[Freedombox-discuss] Leaving the (proprietary) cloud - my roadmap for FB

Jon Spriggs jon at sprig.gs
Sat Oct 9 18:02:12 UTC 2010


2010/10/9 Bjarni Rúnar Einarsson <bre at beanstalks-project.net>:
> On Sat, Oct 9, 2010 at 4:47 PM, Jonas Smedegaard <dr at jones.dk> wrote:
>> Could you please elaborate in *words* on what it is you are talking about?
>>
>> I failed to resolve above (is it a TOR URL?), and anyway I find it
>> generally annoying to need to jump through hoops instead of simply be given
>> a clear brief explanation :-(
>
> Yes, that is an URL within TOR.
>
> As I understand it (and I speak as someone who hasn't yet played with TOR),
> you can provide a service to the TOR community where anonymity of both the
> users and the service providers is guaranteed. The address for such a
> service is a .onion URL like those above.

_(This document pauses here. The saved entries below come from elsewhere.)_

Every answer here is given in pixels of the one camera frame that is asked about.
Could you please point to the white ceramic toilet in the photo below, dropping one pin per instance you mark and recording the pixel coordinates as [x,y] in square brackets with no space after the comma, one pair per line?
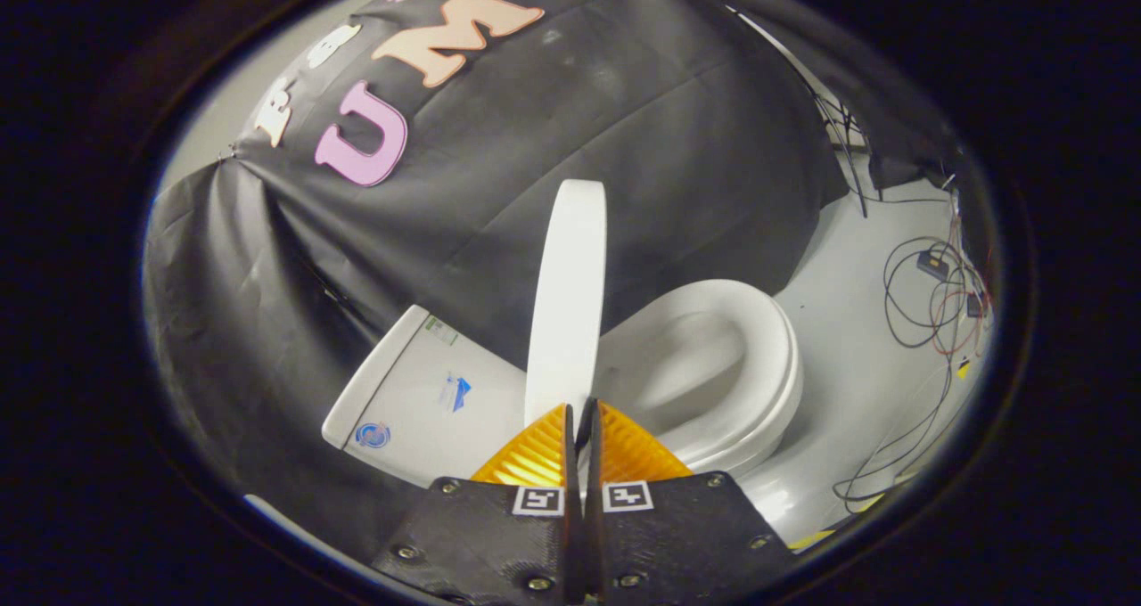
[401,392]

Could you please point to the black backdrop cloth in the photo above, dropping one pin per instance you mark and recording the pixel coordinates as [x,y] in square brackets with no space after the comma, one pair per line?
[624,143]

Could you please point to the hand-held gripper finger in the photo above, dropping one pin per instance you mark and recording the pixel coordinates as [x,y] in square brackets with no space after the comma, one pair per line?
[593,517]
[573,517]

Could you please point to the white toilet seat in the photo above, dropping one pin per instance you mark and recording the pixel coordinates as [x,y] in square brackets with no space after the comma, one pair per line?
[774,356]

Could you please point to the white toilet lid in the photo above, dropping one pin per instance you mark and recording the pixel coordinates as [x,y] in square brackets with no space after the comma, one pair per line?
[570,303]

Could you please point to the small black adapter box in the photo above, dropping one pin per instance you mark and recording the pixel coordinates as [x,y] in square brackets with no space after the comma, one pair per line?
[932,266]

The TOR client application contains a configurable section to provide
access to services running on the local network to the client
application.

> I'm not sure what the benefit is, of providing a TOR hidden service version
> of something which is freely and non-anonymously available on the public
> Internet, as I think TOR provides access to the open Internet as well.

A hidden service exposes no clear-text traffic over the internet. The
traffic is encrypted from the entry point (usually a client
application running on the local machine) to the client application at
the remote end. This application will usually (but is not required to)
be running on the same machine where the service is located.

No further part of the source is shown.